Reflecting on Scrapemark

When I first wrote Scrapemark, I wanted to take a completely different approach to parsing HTML documents. To me, the most painful aspect of using the existing methods of the day was extracting the data you wanted. Scrapemark’s innovation was that you could write the data extraction in an easy to understand “template language”. Actually, you might consider it a “reverse template language” because instead of inserting values, it extracted them.

I still consider this a very promising idea. It’s even more relevant 2 years later because developers are more accustomed to template languages through projects like Mustache and Handlebars.

The reverse-template idea is also cool because it could theoretically parse a large HTML/XML document without ever holding the entire document in memory. You could do it stream-style. It’s like SAX but with an API you’d actually want to use.

However, I’ve sadly come to the conclusion that I don’t have enough time to maintain this project. I’m focusing more on FullCalendar these days. I actually stopped working on this project a while ago, but I’m just now getting around to blogging about it.
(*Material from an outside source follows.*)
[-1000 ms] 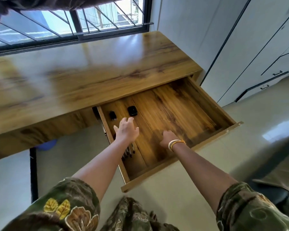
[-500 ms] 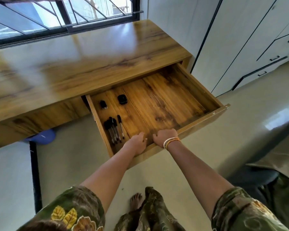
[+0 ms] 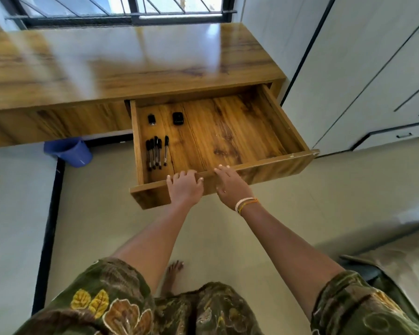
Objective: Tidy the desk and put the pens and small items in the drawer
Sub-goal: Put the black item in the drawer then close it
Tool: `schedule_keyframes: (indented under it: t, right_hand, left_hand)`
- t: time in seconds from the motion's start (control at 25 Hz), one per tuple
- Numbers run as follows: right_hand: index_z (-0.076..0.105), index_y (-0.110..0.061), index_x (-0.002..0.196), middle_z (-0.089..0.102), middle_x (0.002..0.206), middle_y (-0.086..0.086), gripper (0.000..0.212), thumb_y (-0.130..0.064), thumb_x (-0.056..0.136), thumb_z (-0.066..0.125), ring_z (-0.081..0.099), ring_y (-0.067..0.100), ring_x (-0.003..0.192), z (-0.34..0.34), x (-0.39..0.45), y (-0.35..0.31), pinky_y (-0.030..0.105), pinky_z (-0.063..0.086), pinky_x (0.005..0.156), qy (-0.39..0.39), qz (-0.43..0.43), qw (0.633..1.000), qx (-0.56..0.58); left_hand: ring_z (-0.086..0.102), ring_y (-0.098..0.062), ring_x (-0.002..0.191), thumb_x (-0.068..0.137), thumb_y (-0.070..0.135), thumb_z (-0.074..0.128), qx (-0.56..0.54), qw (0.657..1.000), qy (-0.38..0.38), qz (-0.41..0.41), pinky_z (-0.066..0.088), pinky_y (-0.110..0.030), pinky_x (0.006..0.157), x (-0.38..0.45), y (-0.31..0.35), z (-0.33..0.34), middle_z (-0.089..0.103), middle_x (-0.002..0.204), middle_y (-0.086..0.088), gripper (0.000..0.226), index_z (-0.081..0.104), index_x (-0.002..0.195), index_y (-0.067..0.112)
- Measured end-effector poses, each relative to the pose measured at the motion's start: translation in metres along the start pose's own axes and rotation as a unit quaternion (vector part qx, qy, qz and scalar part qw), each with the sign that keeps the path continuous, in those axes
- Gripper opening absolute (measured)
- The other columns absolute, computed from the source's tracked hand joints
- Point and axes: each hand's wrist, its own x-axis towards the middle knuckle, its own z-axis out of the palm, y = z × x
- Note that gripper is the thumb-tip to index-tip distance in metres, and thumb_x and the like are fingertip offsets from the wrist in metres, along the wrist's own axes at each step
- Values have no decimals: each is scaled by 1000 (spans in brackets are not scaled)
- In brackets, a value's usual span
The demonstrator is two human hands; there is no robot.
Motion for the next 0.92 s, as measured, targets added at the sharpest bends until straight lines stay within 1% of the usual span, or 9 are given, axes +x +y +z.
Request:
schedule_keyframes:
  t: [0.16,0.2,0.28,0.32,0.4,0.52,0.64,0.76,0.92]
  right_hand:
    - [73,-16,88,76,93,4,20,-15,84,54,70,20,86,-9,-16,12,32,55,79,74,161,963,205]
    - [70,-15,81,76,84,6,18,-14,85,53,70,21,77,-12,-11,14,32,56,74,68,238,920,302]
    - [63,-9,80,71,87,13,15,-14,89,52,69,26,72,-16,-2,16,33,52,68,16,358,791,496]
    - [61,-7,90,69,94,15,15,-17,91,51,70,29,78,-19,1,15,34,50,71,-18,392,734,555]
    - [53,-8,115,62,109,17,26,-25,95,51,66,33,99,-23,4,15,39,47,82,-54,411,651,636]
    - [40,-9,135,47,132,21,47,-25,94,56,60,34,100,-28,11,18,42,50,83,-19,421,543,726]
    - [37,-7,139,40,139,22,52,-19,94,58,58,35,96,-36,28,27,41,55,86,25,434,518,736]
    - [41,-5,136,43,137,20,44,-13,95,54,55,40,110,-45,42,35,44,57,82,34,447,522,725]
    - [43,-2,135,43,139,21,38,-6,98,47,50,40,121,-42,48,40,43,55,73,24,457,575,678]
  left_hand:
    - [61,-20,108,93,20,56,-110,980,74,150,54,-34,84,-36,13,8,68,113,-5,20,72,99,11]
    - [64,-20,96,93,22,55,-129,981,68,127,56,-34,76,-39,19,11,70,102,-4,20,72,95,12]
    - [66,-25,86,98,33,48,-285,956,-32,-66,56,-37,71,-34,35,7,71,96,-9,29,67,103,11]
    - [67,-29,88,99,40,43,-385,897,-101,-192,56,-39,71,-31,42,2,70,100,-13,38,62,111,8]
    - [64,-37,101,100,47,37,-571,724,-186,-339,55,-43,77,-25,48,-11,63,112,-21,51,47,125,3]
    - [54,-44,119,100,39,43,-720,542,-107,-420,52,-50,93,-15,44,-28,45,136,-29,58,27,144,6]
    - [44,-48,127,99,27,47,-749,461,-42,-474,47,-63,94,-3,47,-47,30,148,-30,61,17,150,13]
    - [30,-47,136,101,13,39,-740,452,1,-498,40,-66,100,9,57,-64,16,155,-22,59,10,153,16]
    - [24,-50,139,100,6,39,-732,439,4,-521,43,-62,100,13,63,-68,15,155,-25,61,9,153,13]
Viable alternatives for parsing HTML with an easy-to-use extraction layer include soupselect and pyquery (see stackoverflow thread), but I still think there’s room in the world for a new-wave approach.

I encourage anyone who is interested to start work on their own library. Though if I were you, I wouldn’t work on top of the Scrapemark codebase because of certain fundamental flaws. It should probably based off a real HTML parser (like Python’s htmlparser), or better yet, another SAX-style parser that robustly handles malformed HTML. Also, I’d probably give the reverse-template syntax an overhaul and introduce some more control structures.

If you have any questions about the future of Scrapemark please contact me, or better yet, leave a comment for all to see.

  • Daniel Graña

    Another remarkable way to extract structured data from HTML and more similar to scrapemark original idea is Scrapely https://github.com/scrapy/scrapely

    • training the parser with example data? that is cool.